#### REQUIREMENT
Set down, please, exactly the lines below that run from the line with "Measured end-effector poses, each" to the line with "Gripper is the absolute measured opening", both lines included.

#### GIVEN DATA
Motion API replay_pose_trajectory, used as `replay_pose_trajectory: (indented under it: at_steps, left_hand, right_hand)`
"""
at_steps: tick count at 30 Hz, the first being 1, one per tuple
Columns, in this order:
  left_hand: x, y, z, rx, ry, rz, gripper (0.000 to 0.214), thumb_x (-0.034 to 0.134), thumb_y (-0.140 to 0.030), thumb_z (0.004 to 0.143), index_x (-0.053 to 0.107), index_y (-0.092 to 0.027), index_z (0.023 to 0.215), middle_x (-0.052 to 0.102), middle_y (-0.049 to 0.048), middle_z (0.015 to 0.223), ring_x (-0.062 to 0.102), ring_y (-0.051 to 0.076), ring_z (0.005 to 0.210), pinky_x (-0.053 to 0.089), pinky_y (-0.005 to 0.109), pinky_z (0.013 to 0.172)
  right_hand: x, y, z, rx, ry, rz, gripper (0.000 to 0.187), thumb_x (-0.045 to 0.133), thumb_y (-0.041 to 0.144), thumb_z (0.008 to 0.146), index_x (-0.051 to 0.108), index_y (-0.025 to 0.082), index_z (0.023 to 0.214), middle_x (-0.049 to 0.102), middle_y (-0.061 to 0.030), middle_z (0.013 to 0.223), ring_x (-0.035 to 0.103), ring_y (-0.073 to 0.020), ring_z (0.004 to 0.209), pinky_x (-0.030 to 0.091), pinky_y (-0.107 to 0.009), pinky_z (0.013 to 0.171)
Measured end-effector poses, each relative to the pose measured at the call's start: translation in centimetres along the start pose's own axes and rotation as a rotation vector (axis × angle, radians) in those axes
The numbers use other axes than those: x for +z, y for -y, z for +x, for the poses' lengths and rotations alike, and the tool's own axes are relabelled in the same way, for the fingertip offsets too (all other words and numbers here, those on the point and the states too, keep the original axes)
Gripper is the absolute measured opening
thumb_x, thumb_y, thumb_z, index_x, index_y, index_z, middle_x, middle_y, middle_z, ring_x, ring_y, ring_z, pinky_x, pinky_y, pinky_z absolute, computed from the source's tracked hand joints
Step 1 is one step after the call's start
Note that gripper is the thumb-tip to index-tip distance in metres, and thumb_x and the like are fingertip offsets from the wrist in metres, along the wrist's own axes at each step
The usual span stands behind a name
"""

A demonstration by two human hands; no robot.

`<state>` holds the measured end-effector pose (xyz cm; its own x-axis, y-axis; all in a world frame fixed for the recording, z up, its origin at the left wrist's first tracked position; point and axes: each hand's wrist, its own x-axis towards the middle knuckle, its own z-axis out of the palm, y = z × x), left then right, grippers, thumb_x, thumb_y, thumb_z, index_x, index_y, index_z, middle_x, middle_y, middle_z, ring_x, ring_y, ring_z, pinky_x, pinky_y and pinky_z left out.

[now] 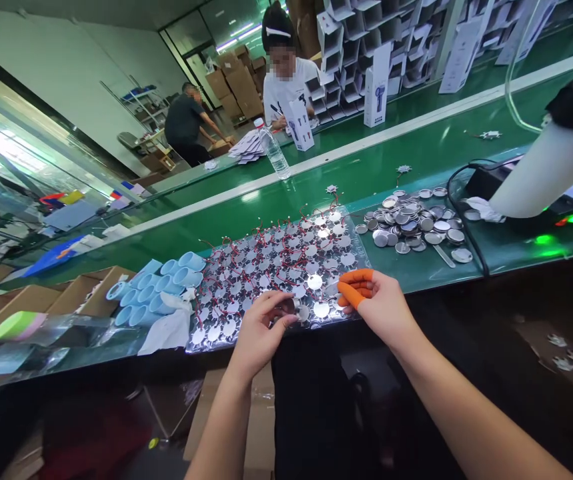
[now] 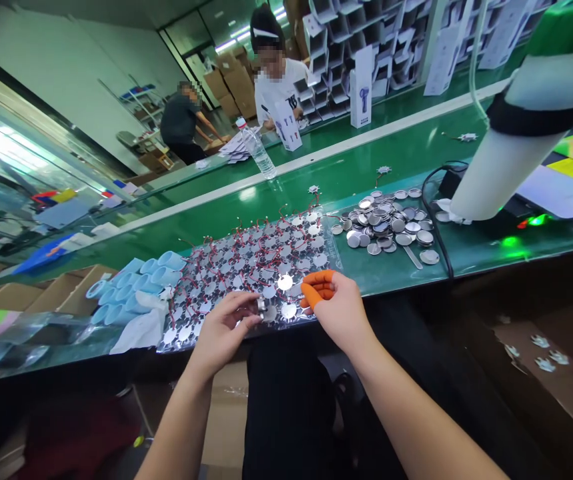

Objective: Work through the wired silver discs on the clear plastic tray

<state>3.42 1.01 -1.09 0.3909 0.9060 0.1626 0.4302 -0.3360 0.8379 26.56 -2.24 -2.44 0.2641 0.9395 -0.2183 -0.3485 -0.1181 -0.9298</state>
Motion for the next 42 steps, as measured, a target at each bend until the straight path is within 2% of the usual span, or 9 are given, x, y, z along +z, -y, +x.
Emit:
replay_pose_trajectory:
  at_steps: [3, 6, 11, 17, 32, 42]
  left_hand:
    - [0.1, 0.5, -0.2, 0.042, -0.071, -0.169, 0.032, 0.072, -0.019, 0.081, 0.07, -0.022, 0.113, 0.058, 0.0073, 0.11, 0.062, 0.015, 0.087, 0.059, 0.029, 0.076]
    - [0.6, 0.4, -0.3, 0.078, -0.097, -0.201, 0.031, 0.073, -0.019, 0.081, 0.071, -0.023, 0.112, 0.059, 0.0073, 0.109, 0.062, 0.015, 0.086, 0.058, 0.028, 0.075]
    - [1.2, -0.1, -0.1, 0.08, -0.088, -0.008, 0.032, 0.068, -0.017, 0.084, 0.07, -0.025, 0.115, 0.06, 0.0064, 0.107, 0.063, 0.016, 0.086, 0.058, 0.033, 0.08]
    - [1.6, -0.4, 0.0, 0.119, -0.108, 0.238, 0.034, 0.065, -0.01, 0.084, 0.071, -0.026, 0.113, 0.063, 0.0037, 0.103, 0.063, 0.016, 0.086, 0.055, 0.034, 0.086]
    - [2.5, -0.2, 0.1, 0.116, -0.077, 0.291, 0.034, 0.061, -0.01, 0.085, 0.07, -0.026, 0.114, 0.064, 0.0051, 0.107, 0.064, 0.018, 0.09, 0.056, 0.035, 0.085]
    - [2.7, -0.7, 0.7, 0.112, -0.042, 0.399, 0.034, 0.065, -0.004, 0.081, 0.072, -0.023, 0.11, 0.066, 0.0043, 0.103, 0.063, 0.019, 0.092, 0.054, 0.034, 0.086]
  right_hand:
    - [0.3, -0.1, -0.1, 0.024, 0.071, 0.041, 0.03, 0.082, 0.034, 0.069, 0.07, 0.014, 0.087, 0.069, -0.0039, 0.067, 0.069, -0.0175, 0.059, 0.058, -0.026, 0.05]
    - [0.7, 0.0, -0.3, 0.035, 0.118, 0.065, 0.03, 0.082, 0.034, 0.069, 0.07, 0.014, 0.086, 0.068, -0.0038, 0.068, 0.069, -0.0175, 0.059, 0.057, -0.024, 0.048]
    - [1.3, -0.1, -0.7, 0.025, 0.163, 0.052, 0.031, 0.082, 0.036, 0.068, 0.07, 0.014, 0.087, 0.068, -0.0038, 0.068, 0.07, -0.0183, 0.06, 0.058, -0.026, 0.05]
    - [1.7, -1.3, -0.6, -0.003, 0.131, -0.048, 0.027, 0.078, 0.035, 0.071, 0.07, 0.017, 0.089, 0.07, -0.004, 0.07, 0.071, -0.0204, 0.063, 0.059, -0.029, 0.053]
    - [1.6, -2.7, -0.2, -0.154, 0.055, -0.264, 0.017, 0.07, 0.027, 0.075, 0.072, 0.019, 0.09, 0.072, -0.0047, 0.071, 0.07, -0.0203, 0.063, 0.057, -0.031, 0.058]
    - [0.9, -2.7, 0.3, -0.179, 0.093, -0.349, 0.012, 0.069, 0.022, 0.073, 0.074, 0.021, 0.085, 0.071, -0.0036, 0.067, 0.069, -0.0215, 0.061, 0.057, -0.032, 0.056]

#### SOLVED PROBLEM
Measured end-effector poses, each relative to the pose measured at the call's start: translation in centimetres along the start pose's own axes and rotation as a rotation vector (axis × angle, radians) in those axes
The numbers use other axes than those: x for +z, y for -y, z for +x, for the poses' lengths and rotations alike, and the tool's own axes are relabelled in the same way, for the fingertip offsets too (all other words and numbers here, those on the point and the states too, keep the original axes)
Gripper is the absolute measured opening

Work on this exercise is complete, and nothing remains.